+++ Exercise data

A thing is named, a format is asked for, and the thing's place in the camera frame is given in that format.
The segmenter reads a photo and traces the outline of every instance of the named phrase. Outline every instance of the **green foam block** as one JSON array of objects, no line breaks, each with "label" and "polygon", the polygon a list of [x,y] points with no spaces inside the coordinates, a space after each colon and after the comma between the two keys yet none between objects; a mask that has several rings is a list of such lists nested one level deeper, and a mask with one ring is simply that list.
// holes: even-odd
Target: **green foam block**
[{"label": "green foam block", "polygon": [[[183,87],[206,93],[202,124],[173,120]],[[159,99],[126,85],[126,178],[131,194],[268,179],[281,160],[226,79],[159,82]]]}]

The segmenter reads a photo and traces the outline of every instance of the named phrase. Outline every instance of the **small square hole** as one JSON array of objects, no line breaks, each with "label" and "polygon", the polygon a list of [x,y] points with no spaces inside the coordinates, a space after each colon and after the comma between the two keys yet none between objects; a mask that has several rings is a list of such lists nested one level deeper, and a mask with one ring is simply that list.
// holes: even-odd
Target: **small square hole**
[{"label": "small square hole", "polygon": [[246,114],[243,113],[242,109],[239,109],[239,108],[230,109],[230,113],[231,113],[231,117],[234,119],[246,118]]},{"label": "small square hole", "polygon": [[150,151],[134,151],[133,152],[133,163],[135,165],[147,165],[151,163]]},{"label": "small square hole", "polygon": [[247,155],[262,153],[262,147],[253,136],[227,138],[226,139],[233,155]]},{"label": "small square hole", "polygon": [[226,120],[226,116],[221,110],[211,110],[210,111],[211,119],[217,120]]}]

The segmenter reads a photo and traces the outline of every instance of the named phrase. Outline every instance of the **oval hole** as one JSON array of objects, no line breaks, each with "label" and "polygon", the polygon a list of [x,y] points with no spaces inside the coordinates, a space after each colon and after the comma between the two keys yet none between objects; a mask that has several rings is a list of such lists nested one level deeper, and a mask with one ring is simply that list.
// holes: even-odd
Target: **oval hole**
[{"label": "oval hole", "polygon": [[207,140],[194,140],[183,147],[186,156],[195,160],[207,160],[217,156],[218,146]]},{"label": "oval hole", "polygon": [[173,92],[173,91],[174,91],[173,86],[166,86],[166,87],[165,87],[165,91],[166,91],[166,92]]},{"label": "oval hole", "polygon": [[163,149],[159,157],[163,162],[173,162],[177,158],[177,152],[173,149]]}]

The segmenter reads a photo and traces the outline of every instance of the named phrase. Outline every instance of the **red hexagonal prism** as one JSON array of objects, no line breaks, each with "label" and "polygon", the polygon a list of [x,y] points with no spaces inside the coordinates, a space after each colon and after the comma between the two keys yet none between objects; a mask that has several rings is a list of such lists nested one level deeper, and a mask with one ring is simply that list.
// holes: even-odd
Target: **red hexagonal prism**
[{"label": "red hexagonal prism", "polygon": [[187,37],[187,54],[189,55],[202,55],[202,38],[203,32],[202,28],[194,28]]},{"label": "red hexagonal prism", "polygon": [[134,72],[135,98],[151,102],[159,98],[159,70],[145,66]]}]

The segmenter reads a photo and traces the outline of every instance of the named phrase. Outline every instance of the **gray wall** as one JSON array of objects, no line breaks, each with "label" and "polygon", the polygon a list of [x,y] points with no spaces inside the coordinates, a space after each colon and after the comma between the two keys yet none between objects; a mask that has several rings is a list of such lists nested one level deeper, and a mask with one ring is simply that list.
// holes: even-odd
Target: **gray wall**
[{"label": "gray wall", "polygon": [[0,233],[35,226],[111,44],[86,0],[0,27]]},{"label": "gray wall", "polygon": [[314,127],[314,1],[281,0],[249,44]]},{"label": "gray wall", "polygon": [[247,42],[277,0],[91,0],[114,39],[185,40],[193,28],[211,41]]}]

++++++

## Problem to solve
Write out the lines above, starting at the line that contains "Target: **red hexagonal prism**" and ending with the final line, and nothing else; copy them exactly.

## Expected answer
Target: **red hexagonal prism**
[{"label": "red hexagonal prism", "polygon": [[187,37],[187,54],[189,55],[202,55],[202,38],[203,32],[202,28],[194,28]]},{"label": "red hexagonal prism", "polygon": [[134,72],[135,98],[151,102],[159,98],[159,70],[145,66]]}]

The segmenter reads a photo and traces the outline of every instance of the named phrase. Outline every instance of the **gray wall** as one JSON array of objects, no line breaks, each with "label" and "polygon", the polygon a list of [x,y] points with no spaces inside the coordinates, a space after each colon and after the comma between the two keys yet none between objects; a mask that has several rings is a list of such lists nested one level deeper, and a mask with one ring is simply that list.
// holes: even-odd
Target: **gray wall**
[{"label": "gray wall", "polygon": [[0,233],[35,226],[111,44],[86,0],[0,27]]},{"label": "gray wall", "polygon": [[314,127],[314,1],[281,0],[249,44]]},{"label": "gray wall", "polygon": [[247,42],[277,0],[91,0],[114,39],[185,40],[193,28],[211,41]]}]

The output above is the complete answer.